The budgeted spend was Rs.121 billion, while the actual spend was Rs.98 billion – an increase of 26 percent instead of the 55 percent promised (refer Exhibit 1). It is possible to see this as arising not just due to a shortage of cash but due to a mismatch between actual and stated priorities. This is because overall capital expenditure came out almost precisely on target: Rs.517 billion, against the budgeted Rs.520 billion. Although education and health were a “stated priority” in January 2015, capital expenditure in other sectors have been prioritized above it, and the actual spending on health and education faced an inordinate cut back.
The past practice of providing a rosy but unrealistic estimation of revenue growth has been repeated in the 2016 Budget as well: revenue is projected to increase by 38 percent.
When revenue targets are not met, the deficit balloons from what is budgeted. Bringing the deficit under control involves cutting expenditures. The actual rather than the stated priorities of the government are then revealed in the choices made on expenditure cuts.
For instance, the previous government was recognised for its prioritization of agriculture and irrigation. These were confirmed by Budget allocations between 2010 and 2013, which increased from Rs. 75 billion to Rs. 111 billion in the period. But an analysis of actual spending reveals otherwise. As revenues kept coming up well short of projections, the actual spending on agriculture and irrigation in 2010 was Rs. 69 billion and not the Rs. 75 billion stated in the Budget. Then, instead of increasing to the stated Rs.111 billion in 2013 the actual spends declined to Rs. 65 billion. The highest spend was in 2012, which still left a huge gap between the actual spend of Rs. 77 billion, against a stated Budget promise of Rs. 103 billion. However, while the agriculture and irrigation expenditure were cut drastically the defence budget remained buoyant – confirming that actual priorities were not aligned with what was stated in the Budget.
The default on the 2015 budgeted promise with regard to education and health suggests that the present government is in danger of operating from the same playbook as the previous, this time in relation to education and health, instead of agriculture and irrigation. When revenues fall short of the rosy expectations set by the Budget, it is often capital expenditure that comes under pressure because recurrent expenditure commitments are more difficult to reduce (e.g. salaries need to be paid). Therefore, sectors that envisaged high increases in capital expenditures can expect to face cuts.

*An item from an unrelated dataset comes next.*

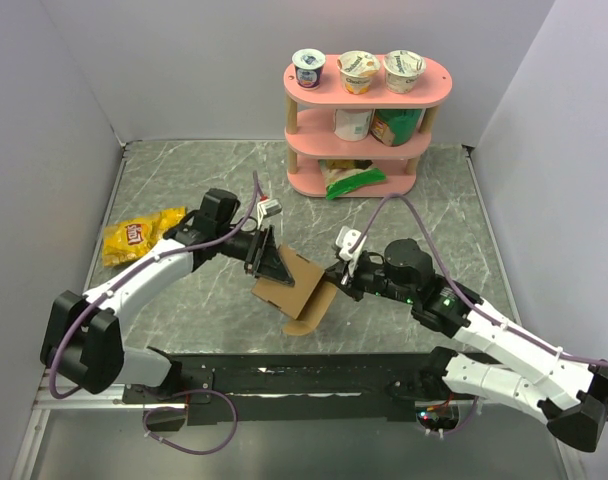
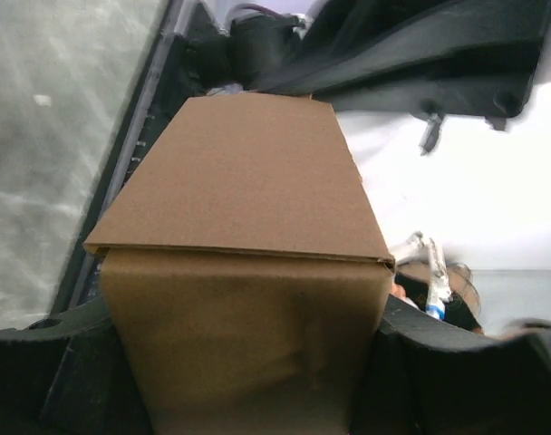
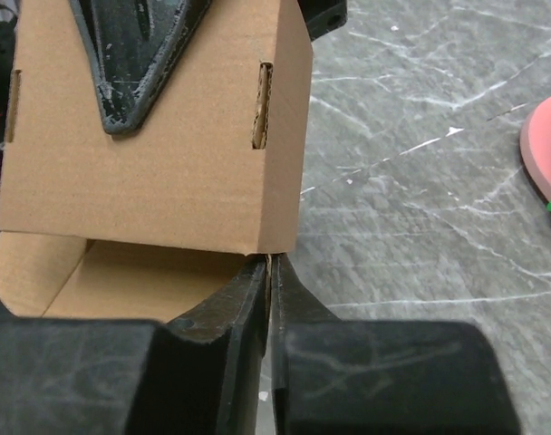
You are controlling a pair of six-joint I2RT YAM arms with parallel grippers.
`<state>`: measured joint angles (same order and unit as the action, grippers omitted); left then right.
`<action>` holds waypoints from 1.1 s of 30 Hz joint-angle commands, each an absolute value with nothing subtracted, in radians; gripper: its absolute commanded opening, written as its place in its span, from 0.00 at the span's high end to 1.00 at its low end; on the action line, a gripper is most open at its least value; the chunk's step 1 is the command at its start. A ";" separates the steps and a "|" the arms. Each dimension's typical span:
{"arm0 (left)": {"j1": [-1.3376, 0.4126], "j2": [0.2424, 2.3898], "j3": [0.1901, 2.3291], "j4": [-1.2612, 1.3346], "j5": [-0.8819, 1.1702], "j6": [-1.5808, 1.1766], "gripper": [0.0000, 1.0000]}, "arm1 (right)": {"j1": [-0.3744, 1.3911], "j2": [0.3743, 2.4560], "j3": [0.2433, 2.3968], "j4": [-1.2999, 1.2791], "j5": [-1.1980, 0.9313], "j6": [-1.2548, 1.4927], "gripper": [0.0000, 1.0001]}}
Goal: Fold the paper box
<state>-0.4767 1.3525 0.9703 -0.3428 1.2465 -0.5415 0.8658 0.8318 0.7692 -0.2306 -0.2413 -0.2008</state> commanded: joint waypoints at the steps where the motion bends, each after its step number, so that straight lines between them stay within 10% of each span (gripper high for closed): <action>1: -0.442 1.356 0.927 -0.267 1.181 -0.595 0.55 | 0.873 0.770 0.831 -0.141 -0.288 -0.225 0.76; 12: -0.361 1.338 0.844 -0.091 1.172 -0.759 0.54 | 0.880 0.690 0.782 -0.138 -0.328 -0.244 0.18; 27: -0.339 1.287 0.756 0.077 1.241 -1.032 0.53 | 1.333 0.738 0.742 -0.163 -0.007 -0.452 0.18; 33: -0.344 1.261 0.703 0.181 1.262 -1.112 0.53 | 1.379 0.822 0.756 -0.192 0.118 -0.475 0.34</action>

Over 80 percent of the new proposals in education and health are connected to capital expenditure. This is already a questionable priority for a government that is speaking of soft-infrastructure over hard infrastructure. But the defaults of 2015 and the overly bold promise for 2016 suggest that even this priority might stand to be compromised.
A previous Insight pointed out that budgeting was not just about money, it is about governance. There is an overarching promise held out by the present government to improve governance. The government’s longevity might well be predicated on how well it delivers on that promise. Reducing the gap between Budget promises and actual spending is an important aspect of living up to that larger promise of improved governance.